» **PROBLEM**:
Copy the records below verbatim, from the first line through the line containing "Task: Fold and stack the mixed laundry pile", inclusive, and output nothing else.

━━━━━━━━

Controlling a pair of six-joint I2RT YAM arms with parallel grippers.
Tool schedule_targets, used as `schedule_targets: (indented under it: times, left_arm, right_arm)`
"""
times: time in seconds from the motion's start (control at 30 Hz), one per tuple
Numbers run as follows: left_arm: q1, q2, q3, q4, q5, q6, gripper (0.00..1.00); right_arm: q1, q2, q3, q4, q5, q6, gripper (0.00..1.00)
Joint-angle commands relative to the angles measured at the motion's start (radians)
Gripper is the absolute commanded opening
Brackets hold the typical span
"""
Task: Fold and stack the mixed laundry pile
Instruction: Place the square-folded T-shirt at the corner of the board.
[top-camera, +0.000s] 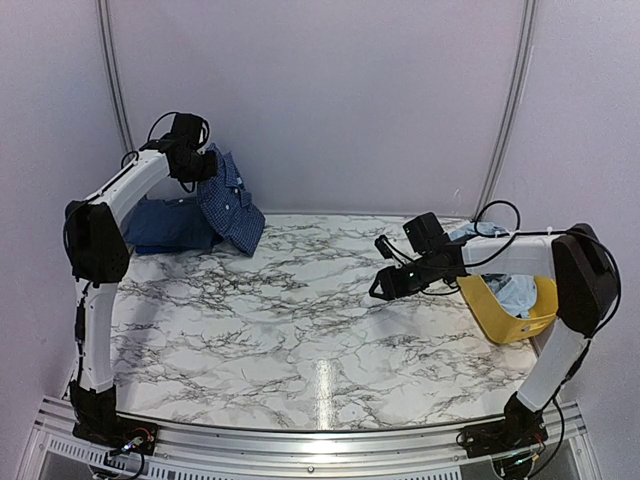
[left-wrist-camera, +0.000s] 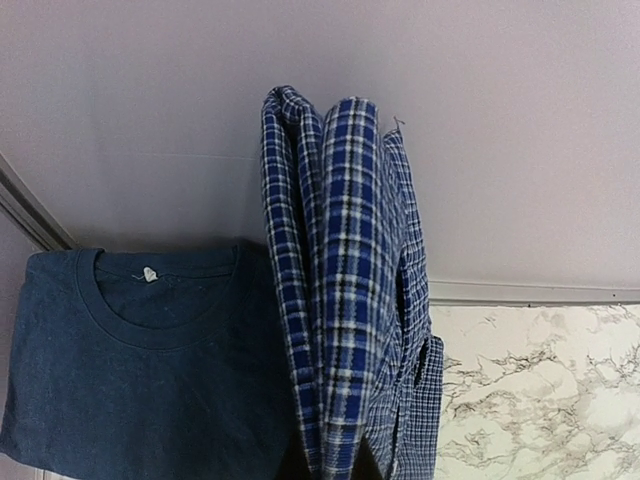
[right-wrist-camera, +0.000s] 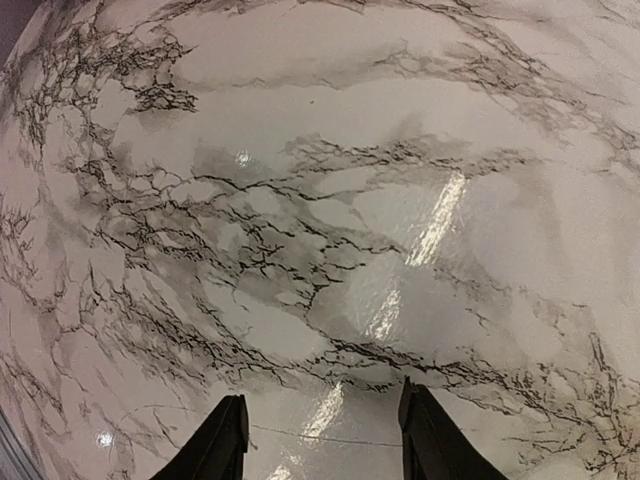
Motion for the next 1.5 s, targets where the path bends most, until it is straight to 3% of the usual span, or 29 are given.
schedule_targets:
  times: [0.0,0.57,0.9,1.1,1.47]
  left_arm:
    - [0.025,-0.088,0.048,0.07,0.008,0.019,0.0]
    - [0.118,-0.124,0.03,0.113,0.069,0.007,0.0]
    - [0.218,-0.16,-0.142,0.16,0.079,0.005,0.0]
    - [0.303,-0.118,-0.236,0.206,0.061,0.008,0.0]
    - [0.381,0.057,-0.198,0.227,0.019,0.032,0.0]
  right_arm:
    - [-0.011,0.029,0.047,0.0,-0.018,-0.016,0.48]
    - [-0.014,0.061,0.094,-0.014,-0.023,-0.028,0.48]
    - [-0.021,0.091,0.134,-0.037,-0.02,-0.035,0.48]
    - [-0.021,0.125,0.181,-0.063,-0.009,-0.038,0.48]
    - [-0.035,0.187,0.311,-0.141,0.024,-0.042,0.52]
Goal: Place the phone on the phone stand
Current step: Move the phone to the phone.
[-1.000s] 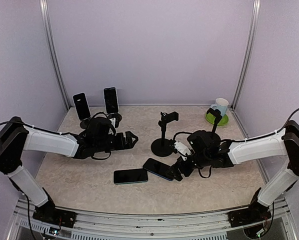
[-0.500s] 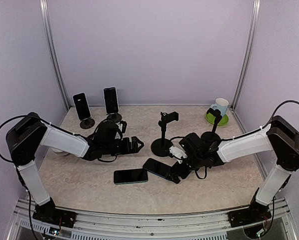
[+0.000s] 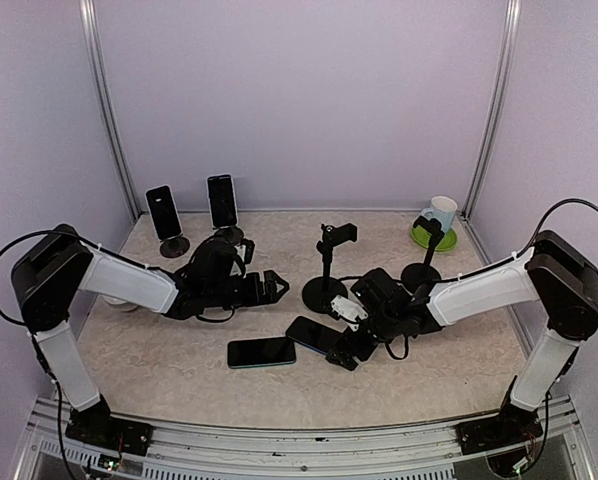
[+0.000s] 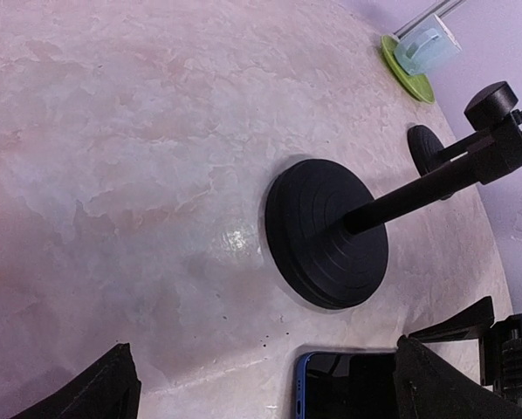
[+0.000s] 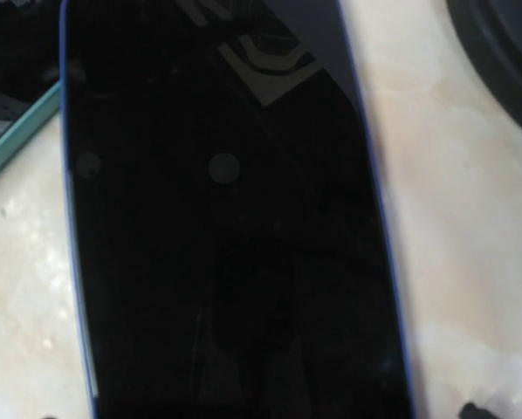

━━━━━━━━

» **EXERCISE RESULT**:
Controlling a pair of six-joint I2RT YAM arms with parallel grippers.
Tool schedule_targets, used as `schedule_targets: (indented under it: times, left_arm, right_arm)`
"""
times: time in seconds from the motion's start (control at 30 Hz), one per tuple
Numbers run as follows: left_arm: q1, q2, q3, q4, q5, q6, gripper (0.00..1.00); right_arm: q1, q2, q3, q4, q5, q6, gripper (0.00..1.00)
Joint-angle commands relative to the angles measured at the motion's start (radians)
Gripper is the absolute commanded opening
Brackets hold the typical span
"""
Task: Fold and stack the mixed laundry pile

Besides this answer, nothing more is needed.